Como había dicho, un tema íntimo.

"Recuerdo... sí, las raices de ginsen, y luego... la sopa esa marrón." Dije recordándolo.

"Miso. Bueno, pues todo eso eran remedios naturales, para devolverte la energía que yo te robaba." Me dijo.

Mataría por poder volver a perder las energías en eso. Entonces sonó una canción que conocíamos los dos.

"¿Me concedes este baile?" Le dije.

"Creo que no deberíamos." Me dijo.

"En la terraza no nos verán." Afirmé. "Y no tendrás que esconderte ¿verdad?"

"Jake yo..." Me dijo. "Lo siento, tengo que irme. Tengo que ir a Perú a por unos productos antes de volver a casa con todos. Pero no te preocupes, el resto se van a quedar un poco más. Salvo Ivvan, él tiene que acompañarme a recoger las cosas. Ya sabes, cuatro brazos hacen más que dos."

No, no me gustaba nada que volviese a huir de mí, y menos aún que le acompañase Ivvan o su hermano o cualquiera de sus primos.

"Vamos... ya hemos estado hablando normal." Me dijo suspirando. "Y me ha gustado volver a verte."

"¿Te quedas entonces?" Le pregunté esperanzada de pronto.

"No tanto..." Afirmó. "En fin... cuídate ¿vale?"

Salió corriendo, y aunque fui tras ella sin molestarme a esconder que corría mucho más rápido que más de el 75 por ciento de la gente de la sala, fue que ella hablaba con los novios y luego la vi hablar con sus primos antes de desaparecer con Ivvan.

"¿Se puede saber qué le has hecho ahora?" Me dijo Chad apareciendo tras nosotros.

"Parece ser que tú lo sabes ya, así que... por qué no me ilustras." Le dije.

"No te hagas el listo, tío." Me dijo. "Se supone que el viajecito a Perú era cuando acabase el tinglado este.
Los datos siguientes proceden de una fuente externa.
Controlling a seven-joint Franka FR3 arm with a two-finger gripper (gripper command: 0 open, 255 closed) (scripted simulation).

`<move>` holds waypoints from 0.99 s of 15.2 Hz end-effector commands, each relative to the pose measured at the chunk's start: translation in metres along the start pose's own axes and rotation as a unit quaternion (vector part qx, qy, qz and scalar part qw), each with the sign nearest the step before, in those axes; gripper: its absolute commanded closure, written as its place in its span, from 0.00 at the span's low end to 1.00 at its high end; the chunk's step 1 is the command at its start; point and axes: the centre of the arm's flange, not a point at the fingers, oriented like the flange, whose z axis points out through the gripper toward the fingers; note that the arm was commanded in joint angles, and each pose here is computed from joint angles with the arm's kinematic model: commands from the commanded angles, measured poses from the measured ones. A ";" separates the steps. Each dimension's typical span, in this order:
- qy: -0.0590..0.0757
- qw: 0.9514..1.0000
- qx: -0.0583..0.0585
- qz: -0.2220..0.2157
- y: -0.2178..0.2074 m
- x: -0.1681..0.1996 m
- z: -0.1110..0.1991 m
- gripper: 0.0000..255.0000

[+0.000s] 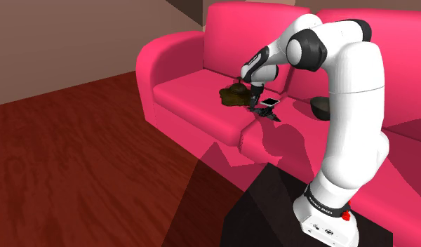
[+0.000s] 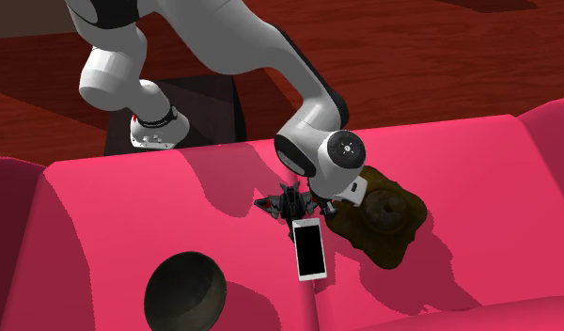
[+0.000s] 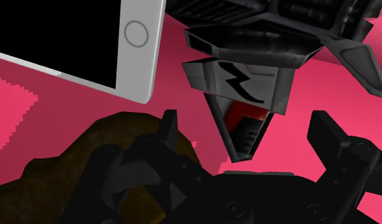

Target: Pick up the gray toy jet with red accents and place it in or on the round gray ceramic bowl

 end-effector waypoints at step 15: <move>-0.003 1.000 0.001 -0.001 -0.001 0.000 -0.014 1.00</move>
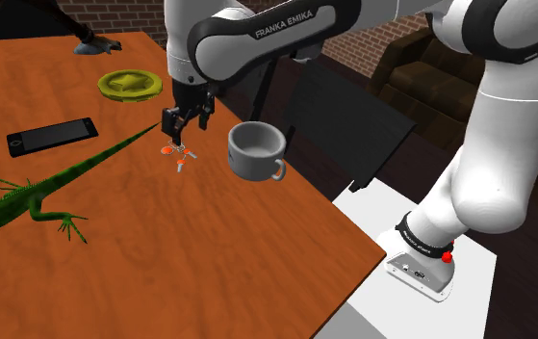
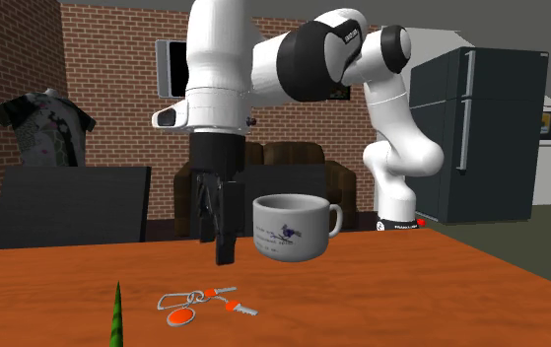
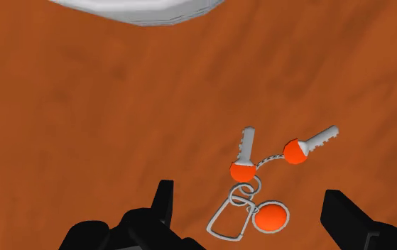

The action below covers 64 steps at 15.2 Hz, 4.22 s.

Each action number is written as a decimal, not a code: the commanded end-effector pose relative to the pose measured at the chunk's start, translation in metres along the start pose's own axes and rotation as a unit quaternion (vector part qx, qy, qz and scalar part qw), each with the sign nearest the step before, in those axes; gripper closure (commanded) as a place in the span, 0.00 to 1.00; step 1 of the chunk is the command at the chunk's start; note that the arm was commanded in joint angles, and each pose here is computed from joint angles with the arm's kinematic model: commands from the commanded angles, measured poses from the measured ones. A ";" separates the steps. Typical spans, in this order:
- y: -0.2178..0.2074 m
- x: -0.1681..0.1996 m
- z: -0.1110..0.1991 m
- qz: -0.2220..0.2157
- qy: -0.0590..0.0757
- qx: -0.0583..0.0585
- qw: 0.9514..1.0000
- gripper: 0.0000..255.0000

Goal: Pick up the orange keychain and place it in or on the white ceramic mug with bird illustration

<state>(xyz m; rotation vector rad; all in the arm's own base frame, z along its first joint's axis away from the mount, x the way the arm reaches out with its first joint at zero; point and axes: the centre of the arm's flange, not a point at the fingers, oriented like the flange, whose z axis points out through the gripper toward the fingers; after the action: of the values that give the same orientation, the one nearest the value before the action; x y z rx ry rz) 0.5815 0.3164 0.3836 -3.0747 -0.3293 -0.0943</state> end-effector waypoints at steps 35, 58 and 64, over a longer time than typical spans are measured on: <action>-0.012 0.012 0.003 -0.005 0.001 0.000 1.000 1.00; -0.017 0.020 -0.118 -0.005 0.001 0.000 1.000 1.00; 0.010 -0.039 -0.131 -0.005 0.001 0.000 1.000 1.00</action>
<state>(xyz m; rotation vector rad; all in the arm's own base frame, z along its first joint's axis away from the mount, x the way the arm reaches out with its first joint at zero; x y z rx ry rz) 0.5484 0.3018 0.5115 -3.0723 -0.3462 -0.0976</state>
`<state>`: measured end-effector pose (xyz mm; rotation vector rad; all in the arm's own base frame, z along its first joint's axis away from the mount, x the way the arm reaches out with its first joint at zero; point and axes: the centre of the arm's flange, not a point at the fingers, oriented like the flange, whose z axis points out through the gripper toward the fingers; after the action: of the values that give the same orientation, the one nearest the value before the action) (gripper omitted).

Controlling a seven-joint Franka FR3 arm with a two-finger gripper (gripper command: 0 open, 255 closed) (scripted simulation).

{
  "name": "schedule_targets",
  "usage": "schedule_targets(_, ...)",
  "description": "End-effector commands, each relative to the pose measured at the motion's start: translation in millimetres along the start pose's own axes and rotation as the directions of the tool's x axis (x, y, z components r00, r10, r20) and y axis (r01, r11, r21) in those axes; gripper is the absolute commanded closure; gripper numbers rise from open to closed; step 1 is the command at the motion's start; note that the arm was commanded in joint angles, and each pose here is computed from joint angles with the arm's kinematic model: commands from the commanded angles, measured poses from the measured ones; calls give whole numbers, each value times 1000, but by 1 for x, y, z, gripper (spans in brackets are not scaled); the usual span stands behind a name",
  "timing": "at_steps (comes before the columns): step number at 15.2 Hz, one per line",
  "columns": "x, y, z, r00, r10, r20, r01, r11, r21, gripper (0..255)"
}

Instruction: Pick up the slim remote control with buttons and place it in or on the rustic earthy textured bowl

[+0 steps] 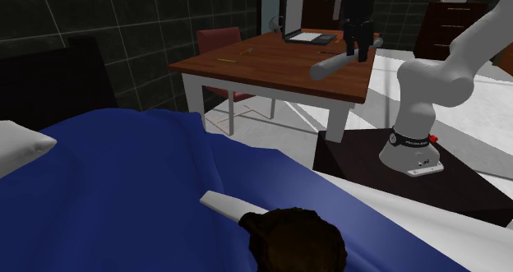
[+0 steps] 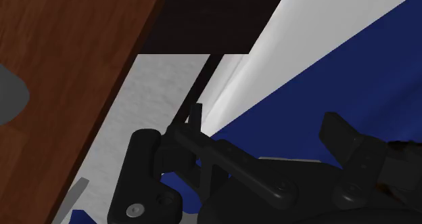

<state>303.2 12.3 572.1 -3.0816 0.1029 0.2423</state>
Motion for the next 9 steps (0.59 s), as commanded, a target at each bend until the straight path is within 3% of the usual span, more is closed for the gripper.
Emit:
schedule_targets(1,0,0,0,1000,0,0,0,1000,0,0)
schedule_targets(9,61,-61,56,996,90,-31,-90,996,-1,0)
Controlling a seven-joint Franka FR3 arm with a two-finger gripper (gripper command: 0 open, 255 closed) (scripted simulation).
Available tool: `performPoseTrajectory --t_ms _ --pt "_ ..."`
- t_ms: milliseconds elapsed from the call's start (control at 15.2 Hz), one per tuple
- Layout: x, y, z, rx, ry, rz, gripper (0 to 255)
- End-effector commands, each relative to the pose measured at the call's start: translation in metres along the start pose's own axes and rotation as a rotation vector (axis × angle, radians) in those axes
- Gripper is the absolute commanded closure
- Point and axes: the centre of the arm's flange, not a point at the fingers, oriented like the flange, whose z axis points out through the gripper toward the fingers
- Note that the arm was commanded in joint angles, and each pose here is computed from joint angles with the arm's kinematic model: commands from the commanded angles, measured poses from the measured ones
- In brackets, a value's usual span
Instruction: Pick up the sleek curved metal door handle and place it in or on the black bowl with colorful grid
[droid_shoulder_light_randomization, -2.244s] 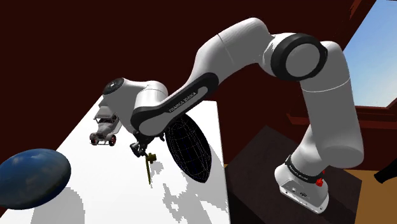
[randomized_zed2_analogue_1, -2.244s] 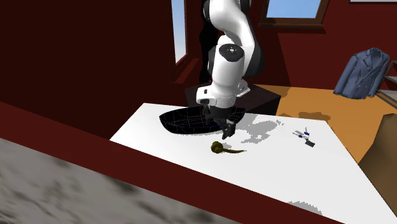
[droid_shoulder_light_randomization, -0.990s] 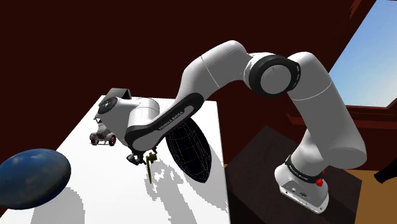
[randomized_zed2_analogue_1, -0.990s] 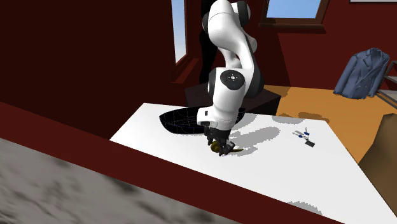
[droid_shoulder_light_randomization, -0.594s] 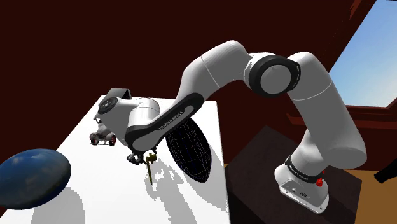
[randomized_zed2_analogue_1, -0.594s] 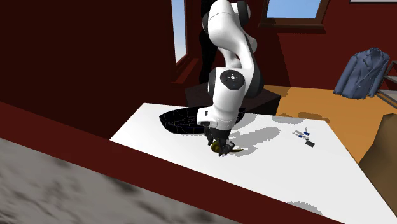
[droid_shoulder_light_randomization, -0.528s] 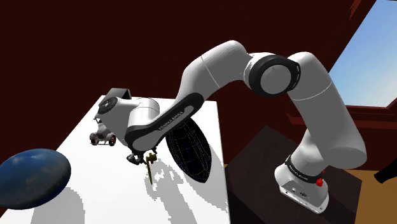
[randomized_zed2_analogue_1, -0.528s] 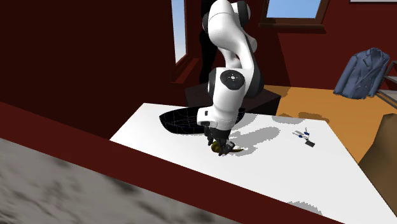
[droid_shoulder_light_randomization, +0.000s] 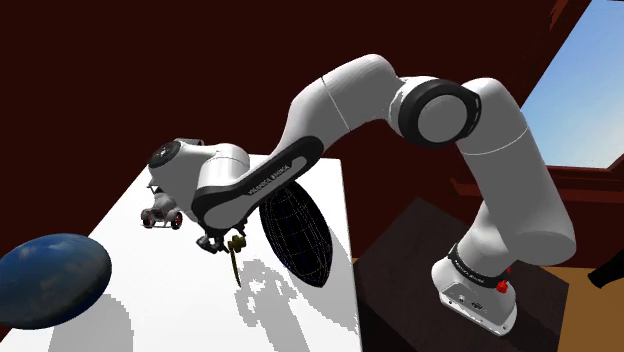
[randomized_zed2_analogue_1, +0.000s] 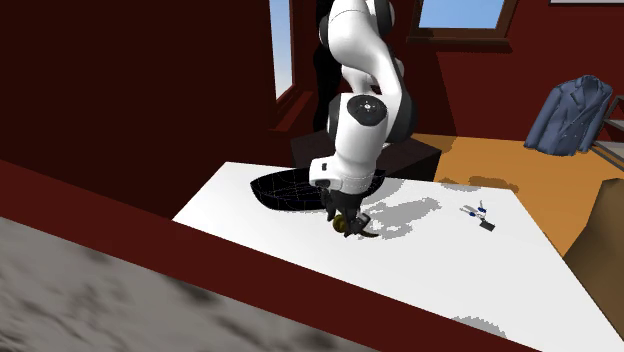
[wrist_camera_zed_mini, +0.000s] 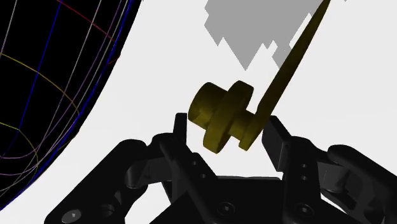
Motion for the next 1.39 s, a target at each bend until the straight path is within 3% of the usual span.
performPoseTrajectory --t_ms 0,1320 --pt "-0.001 0.002 -0.009 0.000 0.000 0.000 255" --pt "-0.011 0.024 -0.112 0.000 0.000 0.000 255"
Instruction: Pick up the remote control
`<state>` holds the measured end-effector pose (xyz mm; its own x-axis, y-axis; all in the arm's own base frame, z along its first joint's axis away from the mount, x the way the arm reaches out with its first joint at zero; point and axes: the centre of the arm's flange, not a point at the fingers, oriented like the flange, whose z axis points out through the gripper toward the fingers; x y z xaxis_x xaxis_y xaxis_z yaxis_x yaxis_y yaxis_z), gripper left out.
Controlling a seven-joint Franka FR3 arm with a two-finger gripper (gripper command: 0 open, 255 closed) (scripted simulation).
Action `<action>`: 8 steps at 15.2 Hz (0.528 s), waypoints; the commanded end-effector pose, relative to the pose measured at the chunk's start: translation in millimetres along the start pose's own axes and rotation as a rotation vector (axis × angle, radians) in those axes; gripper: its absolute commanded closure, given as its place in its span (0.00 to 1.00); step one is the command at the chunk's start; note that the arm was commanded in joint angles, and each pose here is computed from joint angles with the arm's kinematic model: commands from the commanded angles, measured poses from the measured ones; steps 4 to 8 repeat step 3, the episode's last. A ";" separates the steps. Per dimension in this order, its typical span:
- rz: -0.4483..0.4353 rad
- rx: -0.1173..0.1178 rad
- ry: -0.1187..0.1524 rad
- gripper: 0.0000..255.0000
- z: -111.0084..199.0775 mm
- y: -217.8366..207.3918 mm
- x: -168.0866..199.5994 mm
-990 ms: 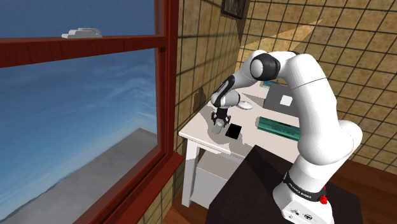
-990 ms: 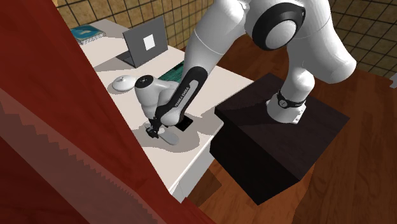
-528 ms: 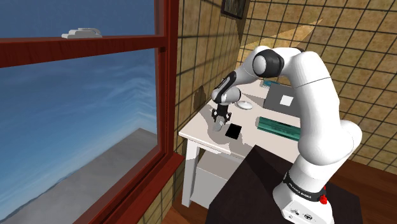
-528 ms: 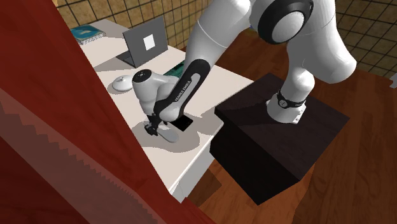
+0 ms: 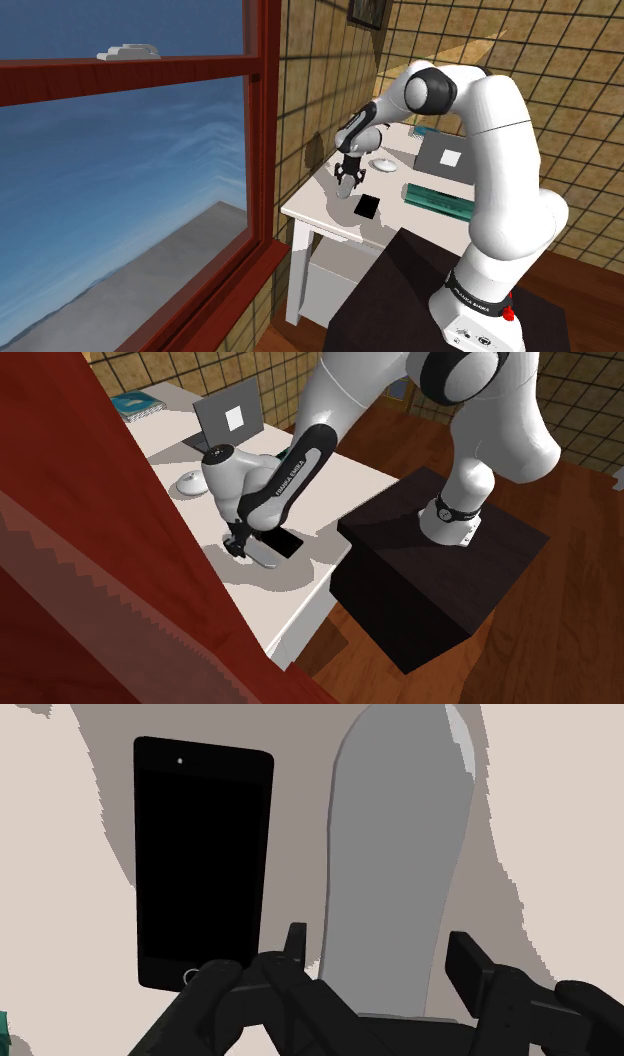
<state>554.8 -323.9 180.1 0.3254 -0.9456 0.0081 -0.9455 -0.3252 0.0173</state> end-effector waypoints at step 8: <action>0.000 0.000 0.000 1.00 -11.8 -0.2 0.7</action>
Así que si ha salido antes será por ti."

"Lo que hagamos mi mujer y yo es cosa nuestra." Afirmé divertido viendo que le había hecho rabiar de nuevo.

"Lo sería, si no fuese su hermano-barra-amante." Me dijo dándome una palmadita en el pecho. "Que ahora tiene un harén para ella solita y tú no tienes a nadie, ca-pe-ón." Me dijo con un gesto descarado antes de irse de allí volando supongo que para seguir a Ivvan y Alex.

Para volver a verla aún tuve que esperar un tiempo, porque cuando acabó la boda resultó que sus acompañantes se fueron tan sigilosamente como habían llegado. Sin embargo, eso ya sería otra historia. Algo que comenzaría con la boda de Sari.